O rei seria a cabeça e, sua função,


não é, pois, a de destruir a autonomia de cada corpo social (partium corporis operatio
propria), mas a de, por um lado, representar externamente a unidade do corpo e, por
outro, manter a harmonia entre todos os seus membros, (...), garantindo a cada qual o
seu estatuto ("foro" "direito" "privilégio"); numa palavra, realizando a justiça.5

A Igreja refletia um desses poderes e/ou braços administrativos da Coroa no Ultramar;


ela detinha o controle das massas segundo os aparatos espirituais que instrumentalizava, a
pregação, por exemplo, era um desses mecanismos de controle das consciências. A partir da
Constituição do Arcebispado da Bahia (1707), vislumbramos uma orientação para o clero e uma
tentativa de organizar a atividade religiosa que ocorria na América Lusa, servindo como um
corpo de leis canônicas que legislavam desde os Sacramentos quanto aos crimes e à Justiça
Eclesiástica, até os meios e recursos circundados a vida do clero para que vivessem em torno
da moral católica.

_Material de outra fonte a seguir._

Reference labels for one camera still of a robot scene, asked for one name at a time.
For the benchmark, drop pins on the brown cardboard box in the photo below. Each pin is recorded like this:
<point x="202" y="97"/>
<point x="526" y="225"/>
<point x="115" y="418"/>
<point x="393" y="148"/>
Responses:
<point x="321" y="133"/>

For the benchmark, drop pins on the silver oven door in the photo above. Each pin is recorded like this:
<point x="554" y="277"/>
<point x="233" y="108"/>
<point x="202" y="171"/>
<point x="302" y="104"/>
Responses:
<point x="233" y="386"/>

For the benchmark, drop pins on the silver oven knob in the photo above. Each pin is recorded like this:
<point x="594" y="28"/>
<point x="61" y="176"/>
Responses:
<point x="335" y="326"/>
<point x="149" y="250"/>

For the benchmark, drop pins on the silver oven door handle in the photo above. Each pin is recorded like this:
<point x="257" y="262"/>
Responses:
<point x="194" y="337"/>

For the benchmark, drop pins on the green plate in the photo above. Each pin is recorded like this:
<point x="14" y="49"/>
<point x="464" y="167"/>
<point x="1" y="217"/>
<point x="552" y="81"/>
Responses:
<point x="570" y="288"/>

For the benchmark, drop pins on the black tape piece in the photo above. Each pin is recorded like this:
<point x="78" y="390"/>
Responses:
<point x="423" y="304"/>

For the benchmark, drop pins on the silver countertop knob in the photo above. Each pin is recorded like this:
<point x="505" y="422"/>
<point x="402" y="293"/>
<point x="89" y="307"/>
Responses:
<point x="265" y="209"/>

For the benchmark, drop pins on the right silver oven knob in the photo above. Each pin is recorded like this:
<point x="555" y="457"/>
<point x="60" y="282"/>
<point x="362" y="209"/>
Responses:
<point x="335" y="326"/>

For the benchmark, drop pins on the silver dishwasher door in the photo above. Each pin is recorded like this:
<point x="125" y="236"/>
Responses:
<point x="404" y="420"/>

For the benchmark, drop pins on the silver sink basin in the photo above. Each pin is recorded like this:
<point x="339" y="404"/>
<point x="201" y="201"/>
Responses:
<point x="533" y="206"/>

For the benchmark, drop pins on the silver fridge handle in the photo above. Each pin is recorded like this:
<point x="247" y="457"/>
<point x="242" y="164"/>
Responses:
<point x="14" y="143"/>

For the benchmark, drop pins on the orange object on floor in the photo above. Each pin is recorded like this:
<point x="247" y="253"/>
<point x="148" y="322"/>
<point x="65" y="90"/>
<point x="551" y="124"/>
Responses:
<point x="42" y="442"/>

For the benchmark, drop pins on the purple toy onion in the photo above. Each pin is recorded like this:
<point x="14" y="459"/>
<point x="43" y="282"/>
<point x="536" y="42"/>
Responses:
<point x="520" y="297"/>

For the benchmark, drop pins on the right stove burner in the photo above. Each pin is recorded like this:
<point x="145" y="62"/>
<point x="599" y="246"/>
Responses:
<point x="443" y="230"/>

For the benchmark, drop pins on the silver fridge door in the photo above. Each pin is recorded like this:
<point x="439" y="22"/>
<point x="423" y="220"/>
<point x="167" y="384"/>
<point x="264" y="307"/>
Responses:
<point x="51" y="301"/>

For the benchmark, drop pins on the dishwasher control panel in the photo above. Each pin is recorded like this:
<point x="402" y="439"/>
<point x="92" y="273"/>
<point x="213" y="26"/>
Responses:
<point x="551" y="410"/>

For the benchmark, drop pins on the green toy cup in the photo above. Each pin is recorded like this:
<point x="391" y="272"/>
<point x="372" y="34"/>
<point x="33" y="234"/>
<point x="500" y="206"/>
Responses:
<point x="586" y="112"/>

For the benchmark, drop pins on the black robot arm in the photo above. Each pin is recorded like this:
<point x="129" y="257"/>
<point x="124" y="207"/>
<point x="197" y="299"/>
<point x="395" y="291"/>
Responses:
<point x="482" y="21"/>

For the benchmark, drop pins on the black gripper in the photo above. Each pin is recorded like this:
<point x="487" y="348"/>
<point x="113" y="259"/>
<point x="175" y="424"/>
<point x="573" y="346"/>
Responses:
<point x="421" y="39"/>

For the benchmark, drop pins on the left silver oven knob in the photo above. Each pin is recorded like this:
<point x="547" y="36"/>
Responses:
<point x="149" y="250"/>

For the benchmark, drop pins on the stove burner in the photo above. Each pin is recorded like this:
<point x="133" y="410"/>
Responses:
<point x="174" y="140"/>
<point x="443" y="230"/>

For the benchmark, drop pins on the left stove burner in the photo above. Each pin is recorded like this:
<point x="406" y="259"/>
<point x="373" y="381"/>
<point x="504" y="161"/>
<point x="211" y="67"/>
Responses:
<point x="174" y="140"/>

Essa última se desenvolveu não apenas sob as orientações quanto ao caráter
do pregador, mas, também, no que diz respeito ao conteúdo da mensagem que por ele seria
propagada. À vista disso, o pregador deveria “admoestar no que diz respeito aos 'Novíssimos
do Homem', assim definidos no artículo 571 das Constituições: 'Os Novíssimos do Homem são
quatro. O primeiro é Morte. O segundo, Juízo. O terceiro, Inferno. O quarto, Paraíso” 6
Consideramos que, enquanto religiosos, estes capelães dispunham de instrumentos
relativos à própria disciplina social católica 7, uma visão de mundo que interpretava e organizava
a realidade social segundo os preceitos dados pelo catolicismo. Dessa forma, a necessidade de
um capelão no âmbito militar dialogava com o funcionamento da sociedade colonial como um
todo, afinal, a administração dos sacramentos, celebração de missas, entre outros, era algo
esperado na dinâmica dessa sociedade de base católica. Portanto, a presença do capelão nas

4
FRAGOSO, João; GUEDES, Roberto; KRAUSE, Thiago. A América portuguesa e os sistemas atlânticos na
época moderna: monarquia pluricontinental e Antigo Regime. Rio de Janeiro: Editora da Fundação Getúlio
Vargas, 2013, p. 26-27.
5
HESPANHA, Antônio Manuel; XAVIER, Ângela Barreto. A Representação da Sociedade e do Poder. In:
MATTOSO, José (org.). História de Portugal, o Antigo Regime (1620-1807). Lisboa: Estampa, 1997, p. 115.
6
MASSIMI, Marina. A pregação no Brasil Colonial. Varia História, Belo Horizonte, vol. 21, nº 34, p. 422, Julho,
2005.
7
“Segundo Hespanha, a ordem no Antigo Regime era sustentada por uma disciplina social na qual a obediência
era amorosa, portanto, consentida e voluntária. Este último fenômeno estava presente em todos os municípios,
apesar de diferenças dos costumes locais, dando-lhes, na falta de uma melhor palavra, uma uniformidade social.
Esta disciplina social difundida pelo clero secular e ordens religiosas, curas das almas, criava uma linguagem
comum à monarquia pluricontinental.” FRAGOSO, João; KRAUSE, Thiago. Sistemas atlânticos e monarquias na
época moderna: anotações preliminares. In: FRAGOSO, João; GOUVÊA, Maria de Fátima (org.). O Brasil
Colonial (1580-1720). Rio de Janeiro: Civilização Brasileira, 2014, p. 37.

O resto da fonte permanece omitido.